### Task statement
Every line of the data below is to be written out again exactly.

Input data below:

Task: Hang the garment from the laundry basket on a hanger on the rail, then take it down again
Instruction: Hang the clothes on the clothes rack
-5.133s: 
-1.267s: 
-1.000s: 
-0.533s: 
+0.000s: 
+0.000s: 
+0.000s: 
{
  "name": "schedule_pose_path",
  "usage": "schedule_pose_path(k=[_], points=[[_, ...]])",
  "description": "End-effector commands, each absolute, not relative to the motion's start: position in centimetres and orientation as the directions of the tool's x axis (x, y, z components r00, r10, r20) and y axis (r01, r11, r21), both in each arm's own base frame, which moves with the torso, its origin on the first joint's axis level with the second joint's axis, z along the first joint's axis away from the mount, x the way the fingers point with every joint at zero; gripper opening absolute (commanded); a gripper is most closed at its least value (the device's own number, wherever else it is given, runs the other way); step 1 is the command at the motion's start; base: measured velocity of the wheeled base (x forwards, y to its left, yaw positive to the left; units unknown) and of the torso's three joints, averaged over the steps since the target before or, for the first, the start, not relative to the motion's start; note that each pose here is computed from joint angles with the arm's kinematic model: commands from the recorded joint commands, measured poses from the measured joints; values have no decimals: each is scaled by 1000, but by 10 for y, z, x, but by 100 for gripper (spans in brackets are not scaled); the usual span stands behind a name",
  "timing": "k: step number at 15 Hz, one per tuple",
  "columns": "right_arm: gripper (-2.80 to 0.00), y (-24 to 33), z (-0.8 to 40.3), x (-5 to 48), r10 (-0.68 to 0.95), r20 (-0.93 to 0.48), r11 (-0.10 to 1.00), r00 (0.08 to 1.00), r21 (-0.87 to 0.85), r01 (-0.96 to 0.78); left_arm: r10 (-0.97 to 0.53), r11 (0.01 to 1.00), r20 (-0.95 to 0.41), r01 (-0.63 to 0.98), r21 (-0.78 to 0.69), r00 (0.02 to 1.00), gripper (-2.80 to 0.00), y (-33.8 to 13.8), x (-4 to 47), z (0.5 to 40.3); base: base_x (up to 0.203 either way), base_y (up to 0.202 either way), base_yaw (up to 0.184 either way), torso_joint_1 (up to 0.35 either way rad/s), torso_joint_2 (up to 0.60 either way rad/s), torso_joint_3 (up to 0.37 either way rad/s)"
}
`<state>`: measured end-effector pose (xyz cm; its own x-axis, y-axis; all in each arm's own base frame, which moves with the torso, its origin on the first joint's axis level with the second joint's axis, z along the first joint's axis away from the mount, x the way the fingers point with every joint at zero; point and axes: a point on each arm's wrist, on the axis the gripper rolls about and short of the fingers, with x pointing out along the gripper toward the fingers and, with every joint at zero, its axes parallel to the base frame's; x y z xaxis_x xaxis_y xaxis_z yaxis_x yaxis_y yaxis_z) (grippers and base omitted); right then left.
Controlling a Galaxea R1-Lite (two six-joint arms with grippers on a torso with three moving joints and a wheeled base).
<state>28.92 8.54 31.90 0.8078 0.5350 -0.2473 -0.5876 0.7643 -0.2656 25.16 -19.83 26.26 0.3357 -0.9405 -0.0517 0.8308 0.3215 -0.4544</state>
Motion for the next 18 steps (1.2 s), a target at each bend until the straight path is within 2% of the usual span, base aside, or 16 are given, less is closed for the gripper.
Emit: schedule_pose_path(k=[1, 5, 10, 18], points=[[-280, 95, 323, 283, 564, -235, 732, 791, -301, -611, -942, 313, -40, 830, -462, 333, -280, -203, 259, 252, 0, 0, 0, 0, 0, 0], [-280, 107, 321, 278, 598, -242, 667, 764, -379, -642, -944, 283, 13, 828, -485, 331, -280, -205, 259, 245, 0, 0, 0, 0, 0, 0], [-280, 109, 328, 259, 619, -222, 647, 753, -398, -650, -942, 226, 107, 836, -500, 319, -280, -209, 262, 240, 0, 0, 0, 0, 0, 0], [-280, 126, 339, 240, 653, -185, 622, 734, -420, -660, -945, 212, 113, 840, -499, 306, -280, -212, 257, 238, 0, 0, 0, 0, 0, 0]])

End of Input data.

### Response area
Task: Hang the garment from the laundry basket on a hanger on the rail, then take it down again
Instruction: Hang the clothes on the clothes rack
-5.133s: 
-1.267s: 
-1.000s: 
-0.533s: 
+0.000s: 
+0.000s: 
+0.000s: 
{
  "name": "schedule_pose_path",
  "usage": "schedule_pose_path(k=[_], points=[[_, ...]])",
  "description": "End-effector commands, each absolute, not relative to the motion's start: position in centimetres and orientation as the directions of the tool's x axis (x, y, z components r00, r10, r20) and y axis (r01, r11, r21), both in each arm's own base frame, which moves with the torso, its origin on the first joint's axis level with the second joint's axis, z along the first joint's axis away from the mount, x the way the fingers point with every joint at zero; gripper opening absolute (commanded); a gripper is most closed at its least value (the device's own number, wherever else it is given, runs the other way); step 1 is the command at the motion's start; base: measured velocity of the wheeled base (x forwards, y to its left, yaw positive to the left; units unknown) and of the torso's three joints, averaged over the steps since the target before or, for the first, the start, not relative to the motion's start; note that each pose here is computed from joint angles with the arm's kinematic model: commands from the recorded joint commands, measured poses from the measured joints; values have no decimals: each is scaled by 1000, but by 10 for y, z, x, but by 100 for gripper (spans in brackets are not scaled); the usual span stands behind a name",
  "timing": "k: step number at 15 Hz, one per tuple",
  "columns": "right_arm: gripper (-2.80 to 0.00), y (-24 to 33), z (-0.8 to 40.3), x (-5 to 48), r10 (-0.68 to 0.95), r20 (-0.93 to 0.48), r11 (-0.10 to 1.00), r00 (0.08 to 1.00), r21 (-0.87 to 0.85), r01 (-0.96 to 0.78); left_arm: r10 (-0.97 to 0.53), r11 (0.01 to 1.00), r20 (-0.95 to 0.41), r01 (-0.63 to 0.98), r21 (-0.78 to 0.69), r00 (0.02 to 1.00), gripper (-2.80 to 0.00), y (-33.8 to 13.8), x (-4 to 47), z (0.5 to 40.3); base: base_x (up to 0.203 either way), base_y (up to 0.202 either way), base_yaw (up to 0.184 either way), torso_joint_1 (up to 0.35 either way rad/s), torso_joint_2 (up to 0.60 either way rad/s), torso_joint_3 (up to 0.37 either way rad/s)"
}
`<state>`: measured end-effector pose (xyz cm; its own x-axis, y-axis; all in each arm's own base frame, which moves with the torso, its origin on the first joint's axis level with the second joint's axis, z along the first joint's axis away from the mount, x the way the fingers point with every joint at zero; point and axes: a point on each arm's wrist, on the axis the gripper rolls about and short of the fingers, with x pointing out along the gripper toward the fingers and, with every joint at zero, its axes parallel to the base frame's; x y z xaxis_x xaxis_y xaxis_z yaxis_x yaxis_y yaxis_z) (grippers and base omitted); right then left.
Controlling a Galaxea R1-Lite (two six-joint arms with grippers on a torso with three moving joints and a wheeled base).
<state>28.92 8.54 31.90 0.8078 0.5350 -0.2473 -0.5876 0.7643 -0.2656 25.16 -19.83 26.26 0.3357 -0.9405 -0.0517 0.8308 0.3215 -0.4544</state>
Motion for the next 18 steps (1.2 s), a target at each bend until the straight path is within 2% of the usual span, base aside, or 16 are given, less is closed for the gripper.
Emit: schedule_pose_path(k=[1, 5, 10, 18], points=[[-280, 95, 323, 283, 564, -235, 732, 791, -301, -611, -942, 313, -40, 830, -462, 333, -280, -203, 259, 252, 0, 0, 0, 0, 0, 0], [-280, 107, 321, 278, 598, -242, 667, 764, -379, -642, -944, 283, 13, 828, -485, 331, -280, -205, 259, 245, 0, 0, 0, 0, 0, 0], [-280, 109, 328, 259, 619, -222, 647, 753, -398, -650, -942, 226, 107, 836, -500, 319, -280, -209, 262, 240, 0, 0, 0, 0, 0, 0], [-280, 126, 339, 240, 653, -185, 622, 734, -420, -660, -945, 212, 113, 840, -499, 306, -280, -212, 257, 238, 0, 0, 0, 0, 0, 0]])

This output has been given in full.